Begin Again: Starting again after abuse

Wrieghn
Community Member
My story started when, after suffering depression and an eating disorder, i was raped at 17. It then happened again at 19. I was also sexually harassed In a scary way at various jobs. When i was 20 I ended up getting into a relationship with an abusive alcoholic. He wasn't abusive right away, it happened slowly. Over time he became more controlling and verbally abusive, then slowly the physical and sexual abuse started. About 3 years into the relationship I got sick, very sick. My ex would steal my pain medication  and was very controlling about me seeking medical care. At one point i was in agony for almost a week before he let me seek care and I ended up needing to be hospitalised for nearly a week. After 4 and a half years i finally managed to leave him but he continued to threaten and harass me. After 7 months of going back and fourth to court I finally got a year long family violence order. That was a month ago. I have since been diagnosed with complex PTSD and after having to leave my studies and work due to stress and abuse related physical illness (which i have been in and out of hospital for 18 times in the past 2 years or so) I find myself starting my adult life all over again at 26. It's hard beginning again but with baggage, not knowing where to start or get help. I guess I will just have to work is out as I go.
3 Replies 3

Doolhof
Champion Alumni
Champion Alumni

Hi Wrieghn,

Welcome to the community here. I am so very sorry to read your story. A lot of it I can relate to myself. My first husband was extremely abusive in so many ways. I managed to run away when he went to the bottle shop for more alcohol and had nothing but the clothes I was wearing and my hand bag.

If you don't mind me asking, are you receiving some counselling now? Are you living in a safe place? Do you have family and friends for support? You don't need to answer any of this if you don't want to.

Do you have a regular Dr you see? Are they able to help you with finding support?

If you feel like you need to talk to someone, you can use the phone support line here at Beyondblue on 1300 22 4636.

Please know this forum is a non judgemental place.
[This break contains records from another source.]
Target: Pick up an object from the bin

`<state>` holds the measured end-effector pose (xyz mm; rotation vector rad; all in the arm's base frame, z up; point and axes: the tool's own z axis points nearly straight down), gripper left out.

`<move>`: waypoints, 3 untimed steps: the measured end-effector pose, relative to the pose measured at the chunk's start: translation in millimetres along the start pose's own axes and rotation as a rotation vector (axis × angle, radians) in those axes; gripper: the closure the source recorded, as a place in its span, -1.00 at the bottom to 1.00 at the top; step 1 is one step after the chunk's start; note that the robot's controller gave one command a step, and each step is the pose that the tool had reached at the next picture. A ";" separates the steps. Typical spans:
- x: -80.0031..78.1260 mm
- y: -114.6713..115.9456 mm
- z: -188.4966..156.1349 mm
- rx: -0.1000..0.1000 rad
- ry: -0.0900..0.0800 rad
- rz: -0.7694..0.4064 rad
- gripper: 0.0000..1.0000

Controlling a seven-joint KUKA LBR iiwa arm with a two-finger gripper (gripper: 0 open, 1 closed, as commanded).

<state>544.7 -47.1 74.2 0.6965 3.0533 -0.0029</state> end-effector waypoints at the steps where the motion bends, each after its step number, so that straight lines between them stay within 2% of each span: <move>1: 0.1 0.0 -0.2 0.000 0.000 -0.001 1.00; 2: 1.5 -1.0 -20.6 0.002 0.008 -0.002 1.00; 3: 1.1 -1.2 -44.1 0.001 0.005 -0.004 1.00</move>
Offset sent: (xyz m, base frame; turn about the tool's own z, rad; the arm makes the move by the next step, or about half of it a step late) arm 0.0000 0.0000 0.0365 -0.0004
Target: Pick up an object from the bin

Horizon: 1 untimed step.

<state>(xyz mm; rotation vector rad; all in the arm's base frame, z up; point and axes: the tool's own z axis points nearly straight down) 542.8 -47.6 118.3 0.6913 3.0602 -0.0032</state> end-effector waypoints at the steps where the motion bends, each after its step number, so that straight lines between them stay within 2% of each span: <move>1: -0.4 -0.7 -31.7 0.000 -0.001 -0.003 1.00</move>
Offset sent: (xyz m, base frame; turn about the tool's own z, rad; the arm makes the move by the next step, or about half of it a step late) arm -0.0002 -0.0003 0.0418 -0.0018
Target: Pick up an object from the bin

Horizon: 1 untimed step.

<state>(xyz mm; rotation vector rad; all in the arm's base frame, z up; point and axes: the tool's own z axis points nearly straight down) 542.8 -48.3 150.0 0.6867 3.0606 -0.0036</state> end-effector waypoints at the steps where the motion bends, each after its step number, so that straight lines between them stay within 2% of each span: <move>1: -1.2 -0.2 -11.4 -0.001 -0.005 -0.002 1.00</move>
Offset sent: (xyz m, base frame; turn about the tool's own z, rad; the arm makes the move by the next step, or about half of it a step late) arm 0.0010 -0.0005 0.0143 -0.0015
We all try to help and support each other as best we can. None of us are professionals. Just people who care or who have experienced mental health issues or are trying to understand them.

Cheers to you from Dools

Wrieghn
Community Member

Hi Dools,

I'm sorry to hear that but happy that you were strong enough to leave.

I am currently living safely with my supportive parents. I'm not currently seeing a councillor or anything but I am trying to find appropriate mental health support and my regular GP has been very helpful with that.

I find it can be very therapeutic to talk to people who know what you're going through and knowing you are not alone.

Thanks from Wrieghn

Hi Wrieghn,

It is good to know you are in a safe place and that you have a supportive Dr. That is certainly a good start. Hopefully you will find a counsellor who is able to help and assist you.

One thing I have had to learn is to try to let go of the pain of those past hurts. Forgetting is not really an option, trying to not allow the memories to hurt so much helps with healing.

I also realise that at the time of the abuse, I did what I could to survive. It is not easy to leave an abusive relationship for many different reasons. People have asked me why I stayed with him in the first place. Sometimes it is not that easy to just walk away.

For now I feel it will be helpful for you to find a professional to chat with, to work through your emotions and thoughts and to also find ways to make each day a better one for yourself.

We have a glorious day of sunshine here, so after lunch I am going to go for a walk and listen to the birds in the area and see the green that is popping up since recent rains.

Trying to find something to be grateful for each day might help you recognise more positives as well.